During the 2009–10 season, Dias continued to developed with the club's reserve team in the fourth division. He appeared in 15 matches scoring six goals. Also during the season, Dias was a part of the Sochaux under-19 team that reached the final of the Coupe Gambardella, the country's prestigious youth cup competition. In the lead up to the final, he scored doubles against Toulouse and Nantes in the quarter-finals and semi-finals, respectively. In the final match against Metz at the Stade de France, Sochaux were defeated 4–3 on penalties. Dias converted his penalty, however, early failed attempts by Gürler and Clément Giraud dashed the team's hopes. It was later reported by the media that scouts of English club Tottenham Hotspur attended the game to watch Dias.
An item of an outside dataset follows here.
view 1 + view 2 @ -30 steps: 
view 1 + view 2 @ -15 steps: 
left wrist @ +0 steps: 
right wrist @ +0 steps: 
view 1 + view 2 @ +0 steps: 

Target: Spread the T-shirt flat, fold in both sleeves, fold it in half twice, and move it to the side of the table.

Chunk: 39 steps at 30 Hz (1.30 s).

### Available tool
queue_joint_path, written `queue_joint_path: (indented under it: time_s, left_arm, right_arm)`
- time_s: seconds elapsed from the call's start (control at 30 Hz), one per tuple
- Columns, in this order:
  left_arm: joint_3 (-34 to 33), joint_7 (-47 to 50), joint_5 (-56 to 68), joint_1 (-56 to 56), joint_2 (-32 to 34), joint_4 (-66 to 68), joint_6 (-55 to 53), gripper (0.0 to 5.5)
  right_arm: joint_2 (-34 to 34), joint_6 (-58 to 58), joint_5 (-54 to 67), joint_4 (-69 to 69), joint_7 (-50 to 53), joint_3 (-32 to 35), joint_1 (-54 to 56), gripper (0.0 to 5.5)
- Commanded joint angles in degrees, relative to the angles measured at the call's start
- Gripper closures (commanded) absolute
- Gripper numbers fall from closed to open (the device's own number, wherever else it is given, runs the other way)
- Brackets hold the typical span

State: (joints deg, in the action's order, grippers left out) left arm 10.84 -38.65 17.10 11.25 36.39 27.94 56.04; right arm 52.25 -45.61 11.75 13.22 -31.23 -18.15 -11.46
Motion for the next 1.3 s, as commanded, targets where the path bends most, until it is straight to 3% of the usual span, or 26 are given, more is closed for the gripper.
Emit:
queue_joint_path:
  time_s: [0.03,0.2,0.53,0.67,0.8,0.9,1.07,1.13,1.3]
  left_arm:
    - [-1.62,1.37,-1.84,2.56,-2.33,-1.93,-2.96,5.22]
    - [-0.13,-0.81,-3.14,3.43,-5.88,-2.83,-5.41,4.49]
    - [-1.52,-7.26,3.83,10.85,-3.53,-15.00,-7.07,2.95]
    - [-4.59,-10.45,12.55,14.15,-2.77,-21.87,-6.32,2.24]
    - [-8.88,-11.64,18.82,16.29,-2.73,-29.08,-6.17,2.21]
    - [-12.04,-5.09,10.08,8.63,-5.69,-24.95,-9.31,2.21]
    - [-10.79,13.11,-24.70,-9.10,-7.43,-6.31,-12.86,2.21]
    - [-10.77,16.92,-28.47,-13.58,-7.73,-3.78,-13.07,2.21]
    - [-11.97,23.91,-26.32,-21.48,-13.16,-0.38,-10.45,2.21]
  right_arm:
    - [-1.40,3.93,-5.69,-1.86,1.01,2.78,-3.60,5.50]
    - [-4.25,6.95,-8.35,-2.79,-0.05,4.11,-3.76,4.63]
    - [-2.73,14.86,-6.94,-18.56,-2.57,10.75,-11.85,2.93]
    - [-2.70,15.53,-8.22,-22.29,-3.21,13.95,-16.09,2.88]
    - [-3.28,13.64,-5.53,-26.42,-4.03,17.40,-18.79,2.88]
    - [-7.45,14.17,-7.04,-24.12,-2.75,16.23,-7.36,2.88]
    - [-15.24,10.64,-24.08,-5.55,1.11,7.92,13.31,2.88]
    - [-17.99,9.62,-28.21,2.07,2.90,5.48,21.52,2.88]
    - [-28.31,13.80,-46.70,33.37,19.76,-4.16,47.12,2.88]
Midway through the 2009–10 Ligue 1 season, Dias, alongside Gürler, began integrating with the first team after manager Francis Gillot announced his desire to give the club's youth talent an opportunity. On 7 April 2010, he made his professional debut in a league match against Marseille. Dias appeared as a substitute in the match and played 16 minutes in a 3–0 defeat. Two weeks later, he made another league appearance, again as a substitute in another 3–0 defeat, this time against Boulogne.

Following the season, Dias spent the summer training with Portuguese Liga club Benfica. Benfica wanted the player to remain at the club, however, due to being under contract with Sochaux, he returned to France for pre-season training. On 2 September 2010, Dias signed his first professional contract agreeing to a three-year deal with Sochaux until June 2013. He was officially promoted to the senior team and assigned the number 28 shirt. Dias, however, still remains a fixture on the club's reserve team in the CFA having scored four goals in 10 appearances. His first professional appearance of the season came on 16 October in a 2–0 defeat to Montpellier.
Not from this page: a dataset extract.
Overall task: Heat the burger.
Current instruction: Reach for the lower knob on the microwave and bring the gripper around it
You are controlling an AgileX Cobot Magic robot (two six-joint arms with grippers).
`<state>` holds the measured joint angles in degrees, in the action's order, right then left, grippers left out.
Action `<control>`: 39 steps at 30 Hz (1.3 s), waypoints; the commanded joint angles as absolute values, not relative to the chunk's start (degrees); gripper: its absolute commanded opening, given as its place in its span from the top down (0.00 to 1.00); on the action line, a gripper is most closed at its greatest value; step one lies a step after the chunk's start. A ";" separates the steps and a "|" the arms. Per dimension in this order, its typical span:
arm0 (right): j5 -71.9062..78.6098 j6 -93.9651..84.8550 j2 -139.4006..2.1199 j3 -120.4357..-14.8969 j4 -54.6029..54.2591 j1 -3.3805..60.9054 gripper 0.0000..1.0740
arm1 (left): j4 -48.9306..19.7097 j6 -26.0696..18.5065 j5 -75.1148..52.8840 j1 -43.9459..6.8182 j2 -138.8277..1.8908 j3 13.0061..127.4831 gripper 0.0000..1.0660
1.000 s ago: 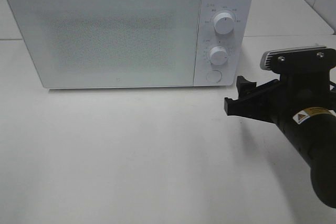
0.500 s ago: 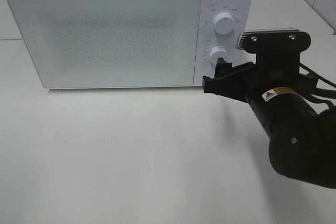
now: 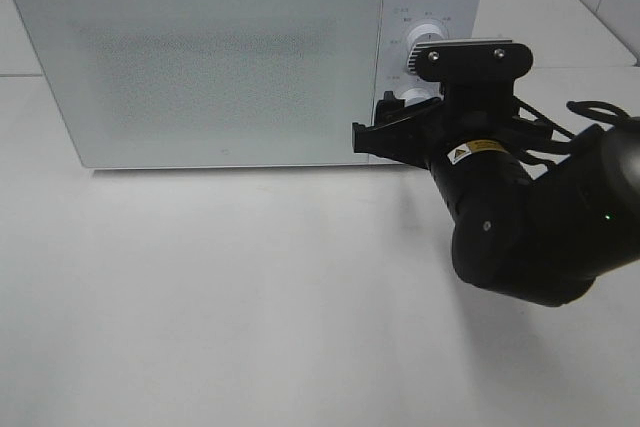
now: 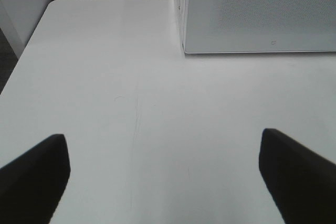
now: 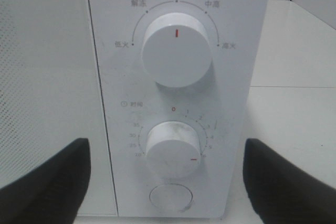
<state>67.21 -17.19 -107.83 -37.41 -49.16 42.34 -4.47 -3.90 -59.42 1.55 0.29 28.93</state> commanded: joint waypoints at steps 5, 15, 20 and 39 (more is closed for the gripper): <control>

With his contract due to expire, Dias signed a new three-year contract with Sochaux on 30 June 2013.

In January 2014, Dias was loaned out in Ligue 2 to AC Arles-Avignon, to gain more playing time.

=== Later career ===
On 1 September 2014, Dias signed for Ligue 2 club US Créteil on a two-year contract.

In October 2016, he signed for amateur club Racing Besançon.

In June 2017, Dias rejoined US Créteil, who now played in the Championnat National.

Dias signed for Besançon in October 2018.

He transferred back to city rivals Racing Besançon in summer 2021. He was made club captain for the 2022–23 season.

== International career ==
Though Dias was born in Portugal, due to living in France since he was six months old, he acquired citizenship, thus making him eligible to represent both Portugal and France at international level. At the age of 14, Dias represented France at under-15 level. The following year, he was called up to the under-16 team by coach Francis Smerecki. Dias appeared in two friendly matches against Poland in March 2007. Between 2007 and 2010, Dias was not selected by Smerecki for international duty.

In 2010, Dias announced his intent to represent Portugal at international level and confirmed his decision by declining the opportunity to attend a training camp for future France national under-21 players. He was later selected by the Portugal under-20 team. On 7 October 2010, Dias made his debut with the under-20 team in a friendly match against France. The following month, he was called up to the team against to participate in training sessions with the team preparing for the 2011 FIFA U-20 World Cup.